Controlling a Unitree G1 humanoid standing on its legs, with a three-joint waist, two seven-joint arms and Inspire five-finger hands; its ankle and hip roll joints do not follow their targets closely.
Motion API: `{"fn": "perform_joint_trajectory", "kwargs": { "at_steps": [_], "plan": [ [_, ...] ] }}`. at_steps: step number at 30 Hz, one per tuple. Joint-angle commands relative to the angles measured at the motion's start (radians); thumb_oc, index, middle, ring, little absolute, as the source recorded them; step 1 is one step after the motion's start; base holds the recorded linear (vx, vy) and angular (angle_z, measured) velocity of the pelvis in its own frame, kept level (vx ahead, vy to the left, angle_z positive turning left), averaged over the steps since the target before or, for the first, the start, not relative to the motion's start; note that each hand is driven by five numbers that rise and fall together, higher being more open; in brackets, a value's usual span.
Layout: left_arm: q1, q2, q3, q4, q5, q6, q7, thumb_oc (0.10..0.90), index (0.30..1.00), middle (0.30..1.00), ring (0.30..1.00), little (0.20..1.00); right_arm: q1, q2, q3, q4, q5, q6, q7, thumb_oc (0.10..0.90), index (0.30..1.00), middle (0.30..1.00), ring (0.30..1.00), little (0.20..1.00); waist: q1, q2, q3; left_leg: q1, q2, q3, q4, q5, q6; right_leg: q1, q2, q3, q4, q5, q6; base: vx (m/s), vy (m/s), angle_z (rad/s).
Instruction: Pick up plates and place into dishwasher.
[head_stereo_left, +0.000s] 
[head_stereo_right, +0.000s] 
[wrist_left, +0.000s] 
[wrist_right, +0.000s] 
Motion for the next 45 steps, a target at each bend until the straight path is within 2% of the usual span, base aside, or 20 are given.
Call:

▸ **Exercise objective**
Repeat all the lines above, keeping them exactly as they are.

▸ **Response to the exercise**
Controlling a Unitree G1 humanoid standing on its legs, with a three-joint waist, two seven-joint arms and Inspire five-finger hands; its ankle and hip roll joints do not follow their targets closely.
Motion API: `{"fn": "perform_joint_trajectory", "kwargs": { "at_steps": [_], "plan": [ [_, ...] ] }}`. at_steps: step number at 30 Hz, one per tuple. Joint-angle commands relative to the angles measured at the motion's start (radians); thumb_oc, index, middle, ring, little absolute, as the source recorded them; step 1 is one step after the motion's start; base holds the recorded linear (vx, vy) and angular (angle_z, measured) velocity of the pelvis in its own frame, kept level (vx ahead, vy to the left, angle_z positive turning left), averaged over the steps since the target before or, for the first, the start, not relative to the motion's start; note that each hand is driven by five numbers that rise and fall together, higher being more open; in brackets, a value's usual span.
Layout: left_arm: q1, q2, q3, q4, q5, q6, q7, thumb_oc (0.10..0.90), index (0.30..1.00), middle (0.30..1.00), ring (0.30..1.00), little (0.20..1.00); right_arm: q1, q2, q3, q4, q5, q6, q7, thumb_oc (0.10..0.90), index (0.30..1.00), middle (0.30..1.00), ring (0.30..1.00), little (0.20..1.00); waist: q1, q2, q3; left_leg: q1, q2, q3, q4, q5, q6; right_leg: q1, q2, q3, q4, q5, q6; base: vx (m/s), vy (m/s), angle_z (rad/s).
Instruction: Pick up plates and place into dishwasher.
[head_stereo_left, +0.000s] 
[head_stereo_right, +0.000s] 
[wrist_left, +0.000s] 
[wrist_right, +0.000s] 
Motion for the next 45 steps, a target at each bend until the straight path is within 2% of the usual span, base aside, or 20 are given.
Call:

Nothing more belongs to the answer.